= Guanajuato River =

The Guanajuato's River (Rio Guanajuato) is a tributary of the Lerma River in the central near region of Mexico called the Bajio (Lowlands). The river begins in the silver-rich Guanajuato mountains near the state capital of Guanajuato City. The river is fed by the Guanajuato river basinca (in Spanish: cuenca) (a sub-basin to the much larger Lerma–Chapala Basin) and has an area of 3,320 km², which makes up approximately 10.32% of the total area of the state. There are approximately 900,000 people living in the Guanajuato River basin area, in the municipalities of Guanajuato, Irapuato, Romita, San Francisco del Rincon, Manuel Doblado and Pueblo Nuevo.

== History/Culture ==
The river used to run underneath the capital city of Guanajuato. It used to flood the downtown area with alarming frequency until a dam (Presa de la Purisima) was built in the 1960s to contain it.

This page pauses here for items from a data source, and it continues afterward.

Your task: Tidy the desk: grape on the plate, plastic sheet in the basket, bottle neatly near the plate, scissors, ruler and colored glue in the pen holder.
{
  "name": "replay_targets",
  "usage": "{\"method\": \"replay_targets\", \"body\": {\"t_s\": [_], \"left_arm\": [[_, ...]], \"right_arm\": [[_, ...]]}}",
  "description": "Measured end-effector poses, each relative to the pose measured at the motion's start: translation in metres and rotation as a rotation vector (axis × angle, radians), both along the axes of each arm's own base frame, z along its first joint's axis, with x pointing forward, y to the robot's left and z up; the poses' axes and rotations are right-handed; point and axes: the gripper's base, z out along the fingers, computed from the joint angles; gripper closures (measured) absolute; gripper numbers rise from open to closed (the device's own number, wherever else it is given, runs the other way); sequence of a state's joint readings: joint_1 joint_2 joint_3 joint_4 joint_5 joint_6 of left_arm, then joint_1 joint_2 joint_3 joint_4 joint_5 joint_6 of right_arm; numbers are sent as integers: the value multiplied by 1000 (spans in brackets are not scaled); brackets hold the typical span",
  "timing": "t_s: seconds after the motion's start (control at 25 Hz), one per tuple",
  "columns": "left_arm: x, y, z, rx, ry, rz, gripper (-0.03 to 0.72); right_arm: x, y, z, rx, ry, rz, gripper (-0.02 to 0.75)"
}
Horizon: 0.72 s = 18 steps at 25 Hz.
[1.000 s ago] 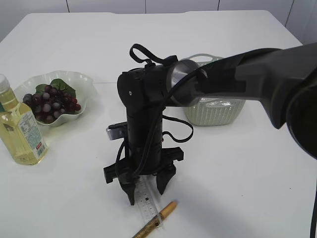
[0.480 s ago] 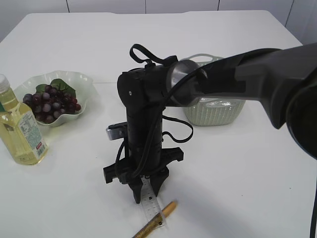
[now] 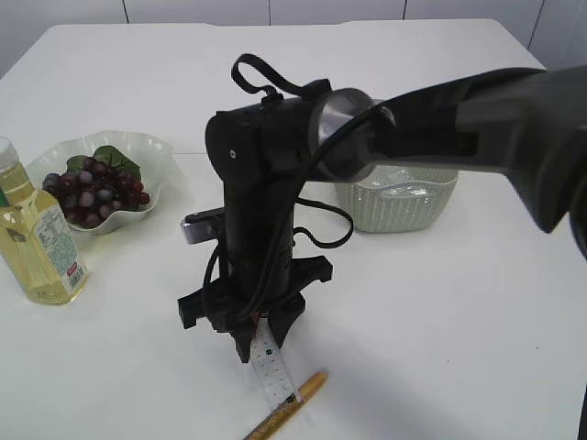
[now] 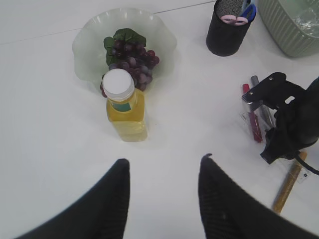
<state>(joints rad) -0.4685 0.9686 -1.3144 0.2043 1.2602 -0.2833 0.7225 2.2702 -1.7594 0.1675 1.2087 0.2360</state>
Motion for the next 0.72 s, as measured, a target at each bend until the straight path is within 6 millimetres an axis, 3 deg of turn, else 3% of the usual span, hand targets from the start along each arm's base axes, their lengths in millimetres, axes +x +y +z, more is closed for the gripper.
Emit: {"method": "replay_targets", "body": {"t_s": [0.28, 0.72], "left_arm": [[0, 0, 0, 0, 0, 0, 359], [0, 0, 0, 0, 0, 0, 360]], "right_arm": [[-11, 11, 39, 14, -169, 109, 482], [-2, 19, 92, 201, -488, 306, 482]]}}
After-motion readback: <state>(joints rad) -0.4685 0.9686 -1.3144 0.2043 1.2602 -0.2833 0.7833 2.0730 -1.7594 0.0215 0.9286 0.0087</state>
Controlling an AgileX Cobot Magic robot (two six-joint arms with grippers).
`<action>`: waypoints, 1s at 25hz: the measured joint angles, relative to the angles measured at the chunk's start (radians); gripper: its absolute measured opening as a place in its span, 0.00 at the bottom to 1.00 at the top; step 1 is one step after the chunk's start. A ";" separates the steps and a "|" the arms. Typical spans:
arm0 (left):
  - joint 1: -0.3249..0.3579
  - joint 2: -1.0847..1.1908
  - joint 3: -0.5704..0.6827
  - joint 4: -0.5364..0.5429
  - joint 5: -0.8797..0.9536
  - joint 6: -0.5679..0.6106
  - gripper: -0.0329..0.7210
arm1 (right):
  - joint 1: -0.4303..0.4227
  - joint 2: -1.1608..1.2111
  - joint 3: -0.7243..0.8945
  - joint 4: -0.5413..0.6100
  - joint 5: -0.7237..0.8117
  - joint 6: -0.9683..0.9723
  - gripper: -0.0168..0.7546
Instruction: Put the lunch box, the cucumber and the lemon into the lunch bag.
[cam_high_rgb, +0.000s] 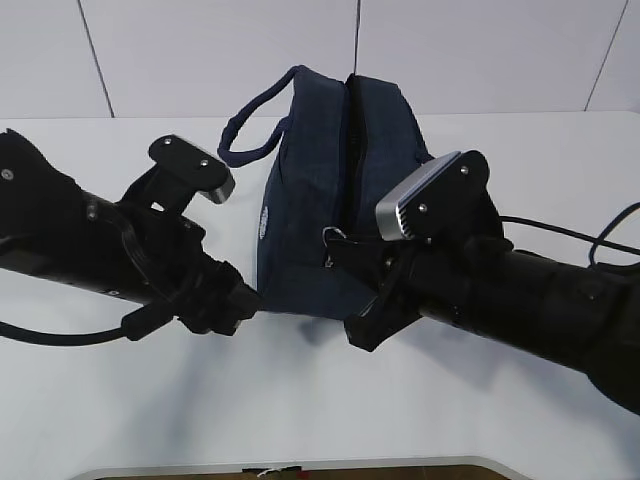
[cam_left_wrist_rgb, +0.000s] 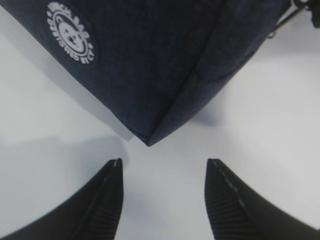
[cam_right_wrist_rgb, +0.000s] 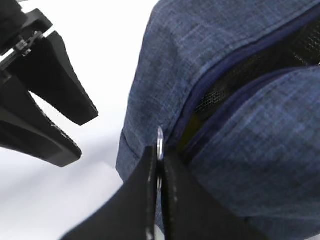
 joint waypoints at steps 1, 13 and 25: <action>0.000 0.000 0.000 -0.001 0.000 0.000 0.55 | 0.000 0.000 -0.003 0.000 0.002 0.004 0.03; -0.079 0.001 0.000 -0.019 -0.083 0.006 0.55 | 0.000 -0.099 -0.003 -0.002 0.079 0.013 0.03; -0.080 0.002 0.000 -0.022 -0.099 0.006 0.55 | 0.000 -0.154 -0.163 -0.044 0.325 0.013 0.03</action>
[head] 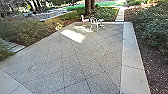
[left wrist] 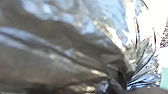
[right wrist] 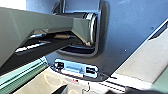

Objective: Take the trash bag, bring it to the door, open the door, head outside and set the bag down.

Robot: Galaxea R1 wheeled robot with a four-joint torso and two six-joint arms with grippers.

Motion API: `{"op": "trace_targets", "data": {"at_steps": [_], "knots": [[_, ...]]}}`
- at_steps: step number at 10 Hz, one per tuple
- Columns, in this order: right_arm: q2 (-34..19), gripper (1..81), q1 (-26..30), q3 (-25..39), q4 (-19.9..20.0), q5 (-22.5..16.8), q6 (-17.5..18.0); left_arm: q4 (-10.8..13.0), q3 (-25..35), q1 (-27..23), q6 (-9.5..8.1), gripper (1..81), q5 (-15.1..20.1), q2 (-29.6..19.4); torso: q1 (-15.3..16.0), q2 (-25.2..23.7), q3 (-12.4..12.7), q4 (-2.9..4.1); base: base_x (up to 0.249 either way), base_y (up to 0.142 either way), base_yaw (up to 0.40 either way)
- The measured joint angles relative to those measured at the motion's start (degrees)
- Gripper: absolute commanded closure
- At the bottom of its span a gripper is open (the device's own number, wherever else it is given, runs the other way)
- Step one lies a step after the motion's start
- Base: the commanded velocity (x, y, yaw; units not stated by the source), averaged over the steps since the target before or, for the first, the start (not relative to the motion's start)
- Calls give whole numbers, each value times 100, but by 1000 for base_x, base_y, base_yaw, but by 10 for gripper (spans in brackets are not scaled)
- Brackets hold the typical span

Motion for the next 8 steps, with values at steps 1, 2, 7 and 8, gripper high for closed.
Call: {"op": "trace_targets", "data": {"at_steps": [1,2,7,8], "knots": [[0,10,9,-10,0,2,0,-48,-133,-226,0,811,180,74,0,0,-166,0,0,0,0],[0,10,11,-11,0,-7,-4,-72,-369,-363,-2,811,402,201,5,2,-221,0,0,0,0],[-9,10,27,-11,-2,-9,-34,-196,-1786,-1399,-11,811,1525,873,5,6,-271,0,0,0,0],[-9,10,27,-11,-2,-7,-37,-240,-1908,-1679,-15,811,1685,877,7,9,-273,0,0,0,0]]}}
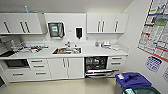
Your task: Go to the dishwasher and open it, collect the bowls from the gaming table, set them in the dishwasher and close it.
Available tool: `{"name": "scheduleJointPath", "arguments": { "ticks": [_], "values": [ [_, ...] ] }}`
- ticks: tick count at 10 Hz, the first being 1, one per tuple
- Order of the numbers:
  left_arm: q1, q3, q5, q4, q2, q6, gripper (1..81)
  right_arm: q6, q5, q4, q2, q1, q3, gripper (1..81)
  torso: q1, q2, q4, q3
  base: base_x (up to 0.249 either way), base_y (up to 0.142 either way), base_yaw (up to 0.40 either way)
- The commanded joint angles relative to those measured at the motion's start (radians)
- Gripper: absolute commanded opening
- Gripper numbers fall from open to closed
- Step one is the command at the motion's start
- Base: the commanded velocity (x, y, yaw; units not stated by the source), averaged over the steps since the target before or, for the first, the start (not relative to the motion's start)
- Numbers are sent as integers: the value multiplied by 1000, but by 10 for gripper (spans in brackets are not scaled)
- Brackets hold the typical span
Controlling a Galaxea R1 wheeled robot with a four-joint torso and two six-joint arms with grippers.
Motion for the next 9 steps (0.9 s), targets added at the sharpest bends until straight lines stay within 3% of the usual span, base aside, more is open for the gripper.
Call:
{"name": "scheduleJointPath", "arguments": {
  "ticks": [1,9],
  "values": [
    [-18,8,81,4,4,9,10,-4,-59,-7,-15,27,-3,10,0,0,0,0,113,0,0],
    [-18,8,81,4,4,9,10,-4,-61,-9,-15,29,-3,10,-1,0,0,0,114,0,0]
  ]
}}
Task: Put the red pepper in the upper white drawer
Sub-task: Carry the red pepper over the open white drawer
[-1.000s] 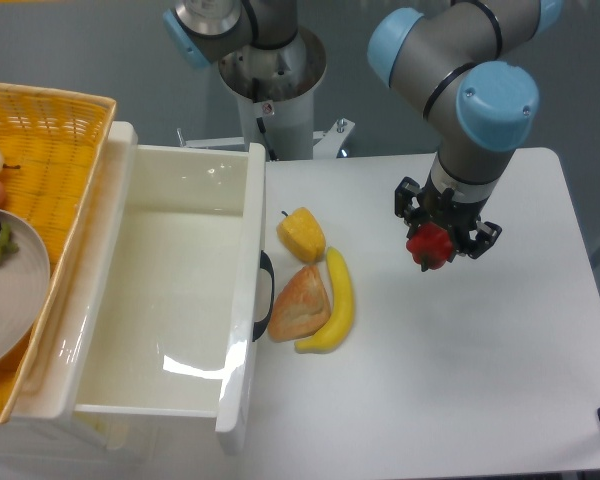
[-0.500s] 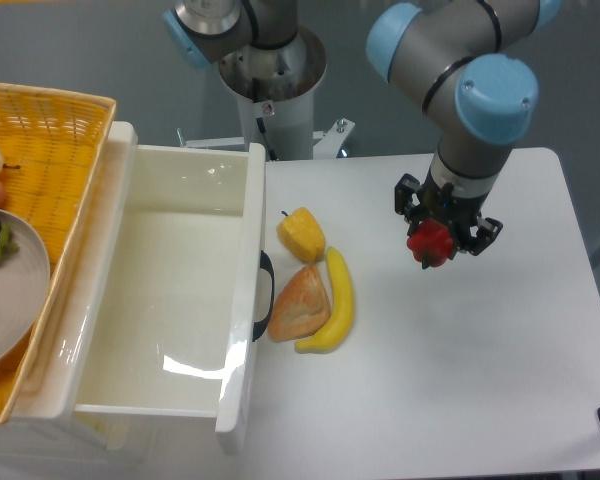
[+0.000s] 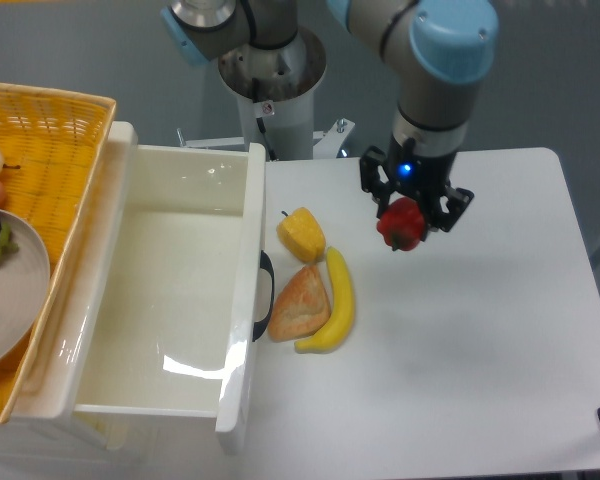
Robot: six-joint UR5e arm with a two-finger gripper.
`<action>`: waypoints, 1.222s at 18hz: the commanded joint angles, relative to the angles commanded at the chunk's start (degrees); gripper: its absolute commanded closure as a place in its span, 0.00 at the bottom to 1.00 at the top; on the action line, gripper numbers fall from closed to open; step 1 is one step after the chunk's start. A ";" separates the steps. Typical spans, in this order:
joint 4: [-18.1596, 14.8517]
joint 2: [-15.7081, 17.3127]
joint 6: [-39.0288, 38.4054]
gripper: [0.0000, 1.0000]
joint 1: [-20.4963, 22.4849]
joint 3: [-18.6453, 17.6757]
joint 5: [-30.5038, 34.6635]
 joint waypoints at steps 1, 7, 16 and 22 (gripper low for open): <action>0.00 0.62 -0.09 0.92 -0.44 -0.09 -0.70; 0.53 3.78 -3.61 0.92 -4.39 0.00 -4.84; 0.62 4.05 -3.61 0.93 -15.55 0.26 -6.16; 0.70 3.35 -3.08 0.93 -17.49 0.18 -7.92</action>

The famous Underground Street, officially known as Calle Miguel Hidalgo, in Guanajuato now follows the original course of the river where it ran in tunnels underneath the city.

There is another dam above the city called the Presa de la Olla (in English: Pot Dam). The dam, which was inaugurated in 1749, was built to create a reservoir to provide the city with a constant supply of water. Every year on the first Monday in July, the dam's floodgates are opened as part of a yearly festival (in Spanish: Apertura de la Presa). Originally the dam was opened to clean the river which runs through the city. It is now a standing Guanajuato tradition.